* Material for the task
********

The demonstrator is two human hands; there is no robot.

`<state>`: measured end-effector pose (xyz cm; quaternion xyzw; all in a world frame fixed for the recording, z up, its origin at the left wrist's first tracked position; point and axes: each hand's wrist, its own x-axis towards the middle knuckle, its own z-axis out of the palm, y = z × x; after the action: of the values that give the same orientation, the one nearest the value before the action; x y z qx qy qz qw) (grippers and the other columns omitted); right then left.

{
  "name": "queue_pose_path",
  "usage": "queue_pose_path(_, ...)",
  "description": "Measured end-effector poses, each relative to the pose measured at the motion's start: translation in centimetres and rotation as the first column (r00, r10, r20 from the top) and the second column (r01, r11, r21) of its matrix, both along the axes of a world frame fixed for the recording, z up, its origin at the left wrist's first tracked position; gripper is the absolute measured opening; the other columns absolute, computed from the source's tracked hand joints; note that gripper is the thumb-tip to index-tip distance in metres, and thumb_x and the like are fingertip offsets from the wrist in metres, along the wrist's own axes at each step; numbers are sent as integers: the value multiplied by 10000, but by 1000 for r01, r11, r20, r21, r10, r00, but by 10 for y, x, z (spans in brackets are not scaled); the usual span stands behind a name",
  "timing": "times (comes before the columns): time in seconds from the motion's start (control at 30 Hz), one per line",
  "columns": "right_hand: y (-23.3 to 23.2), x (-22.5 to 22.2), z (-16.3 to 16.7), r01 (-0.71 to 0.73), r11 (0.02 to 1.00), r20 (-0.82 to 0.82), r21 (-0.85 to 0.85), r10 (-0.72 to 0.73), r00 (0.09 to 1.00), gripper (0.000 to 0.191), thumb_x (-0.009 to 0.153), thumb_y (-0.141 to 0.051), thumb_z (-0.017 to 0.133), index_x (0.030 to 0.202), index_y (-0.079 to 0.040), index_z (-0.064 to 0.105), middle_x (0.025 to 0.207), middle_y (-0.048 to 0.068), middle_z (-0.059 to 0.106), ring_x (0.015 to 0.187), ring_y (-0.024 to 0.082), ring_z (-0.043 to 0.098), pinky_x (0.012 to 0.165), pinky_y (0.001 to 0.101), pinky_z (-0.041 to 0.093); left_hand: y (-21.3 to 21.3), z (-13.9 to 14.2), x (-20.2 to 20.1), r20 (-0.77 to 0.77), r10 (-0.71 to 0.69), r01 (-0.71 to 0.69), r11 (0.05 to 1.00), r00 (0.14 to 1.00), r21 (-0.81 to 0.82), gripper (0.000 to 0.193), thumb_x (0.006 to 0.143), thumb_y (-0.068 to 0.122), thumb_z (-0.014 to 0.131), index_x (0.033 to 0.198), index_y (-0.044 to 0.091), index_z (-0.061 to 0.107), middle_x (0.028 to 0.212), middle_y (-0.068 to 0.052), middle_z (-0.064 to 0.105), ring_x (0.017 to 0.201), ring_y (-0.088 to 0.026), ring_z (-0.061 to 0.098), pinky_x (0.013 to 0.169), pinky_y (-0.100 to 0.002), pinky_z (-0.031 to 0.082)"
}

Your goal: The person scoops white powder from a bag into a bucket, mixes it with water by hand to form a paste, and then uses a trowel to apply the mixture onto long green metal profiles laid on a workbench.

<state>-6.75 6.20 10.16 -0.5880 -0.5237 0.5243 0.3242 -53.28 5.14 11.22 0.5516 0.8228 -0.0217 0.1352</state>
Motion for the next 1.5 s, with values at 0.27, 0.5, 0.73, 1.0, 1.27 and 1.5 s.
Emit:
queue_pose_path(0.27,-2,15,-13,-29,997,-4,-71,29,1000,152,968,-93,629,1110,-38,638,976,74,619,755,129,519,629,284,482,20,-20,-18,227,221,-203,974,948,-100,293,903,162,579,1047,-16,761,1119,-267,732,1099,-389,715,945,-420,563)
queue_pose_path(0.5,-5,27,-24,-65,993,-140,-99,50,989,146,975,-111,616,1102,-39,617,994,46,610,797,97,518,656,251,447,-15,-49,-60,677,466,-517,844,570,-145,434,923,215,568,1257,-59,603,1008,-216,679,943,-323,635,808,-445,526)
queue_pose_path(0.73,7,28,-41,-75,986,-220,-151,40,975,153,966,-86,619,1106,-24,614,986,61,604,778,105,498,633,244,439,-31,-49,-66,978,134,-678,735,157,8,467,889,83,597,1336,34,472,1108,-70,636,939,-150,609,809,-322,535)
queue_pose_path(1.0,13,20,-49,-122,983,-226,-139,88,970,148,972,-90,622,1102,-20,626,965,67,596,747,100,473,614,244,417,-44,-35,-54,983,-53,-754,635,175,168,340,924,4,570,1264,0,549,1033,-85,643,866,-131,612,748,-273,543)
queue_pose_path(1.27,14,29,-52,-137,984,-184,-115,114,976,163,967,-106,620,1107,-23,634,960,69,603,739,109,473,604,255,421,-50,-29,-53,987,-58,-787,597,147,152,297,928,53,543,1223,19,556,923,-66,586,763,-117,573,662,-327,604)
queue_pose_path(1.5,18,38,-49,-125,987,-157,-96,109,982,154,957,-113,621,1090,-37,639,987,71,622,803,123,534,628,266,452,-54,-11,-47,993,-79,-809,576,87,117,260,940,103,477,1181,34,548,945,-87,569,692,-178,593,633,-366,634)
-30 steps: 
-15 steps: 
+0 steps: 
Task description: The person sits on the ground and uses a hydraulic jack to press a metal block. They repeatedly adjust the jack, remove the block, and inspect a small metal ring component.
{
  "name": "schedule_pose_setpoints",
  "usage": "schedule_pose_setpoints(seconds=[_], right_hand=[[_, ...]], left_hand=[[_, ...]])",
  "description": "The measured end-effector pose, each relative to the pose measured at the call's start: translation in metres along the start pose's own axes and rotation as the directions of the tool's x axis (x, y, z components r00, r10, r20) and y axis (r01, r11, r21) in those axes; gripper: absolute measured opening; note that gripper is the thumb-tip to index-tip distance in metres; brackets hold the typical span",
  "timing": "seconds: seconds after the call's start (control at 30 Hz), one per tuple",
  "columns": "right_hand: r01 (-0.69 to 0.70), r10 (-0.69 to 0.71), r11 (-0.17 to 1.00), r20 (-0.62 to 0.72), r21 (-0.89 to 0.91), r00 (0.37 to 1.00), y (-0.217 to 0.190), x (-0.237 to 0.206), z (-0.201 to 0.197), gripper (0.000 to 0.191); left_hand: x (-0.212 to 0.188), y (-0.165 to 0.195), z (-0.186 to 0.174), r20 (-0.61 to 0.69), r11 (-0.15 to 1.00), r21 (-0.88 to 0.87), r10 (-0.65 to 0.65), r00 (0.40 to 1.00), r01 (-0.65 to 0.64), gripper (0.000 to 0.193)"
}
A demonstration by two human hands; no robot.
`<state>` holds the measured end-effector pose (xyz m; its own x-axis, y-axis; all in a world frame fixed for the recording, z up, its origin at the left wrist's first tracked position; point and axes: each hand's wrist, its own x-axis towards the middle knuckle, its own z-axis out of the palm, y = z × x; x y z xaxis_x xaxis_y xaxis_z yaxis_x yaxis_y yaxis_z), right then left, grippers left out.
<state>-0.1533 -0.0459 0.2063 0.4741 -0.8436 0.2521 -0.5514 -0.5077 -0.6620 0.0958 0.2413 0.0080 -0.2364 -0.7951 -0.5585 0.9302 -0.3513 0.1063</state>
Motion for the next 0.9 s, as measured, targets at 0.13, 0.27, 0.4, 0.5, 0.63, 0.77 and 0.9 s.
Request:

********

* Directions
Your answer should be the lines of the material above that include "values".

* The completed task
`<state>`: measured end-effector pose (xyz cm; quaternion xyzw; all in a world frame fixed for the recording, z up, its origin at the left wrist's first tracked position; point and axes: each hand's wrist, its own x-axis towards the middle knuckle, its own z-axis out of the palm, y = z × x; after the action: of the values that give the same orientation, the one nearest the value before the action; x y z qx qy qz qw) (grippers and the other columns omitted); right then left.
Motion for the next 1.5 s, with values at 0.27, 0.5, 0.73, 1.0, 1.27 and 1.5 s.

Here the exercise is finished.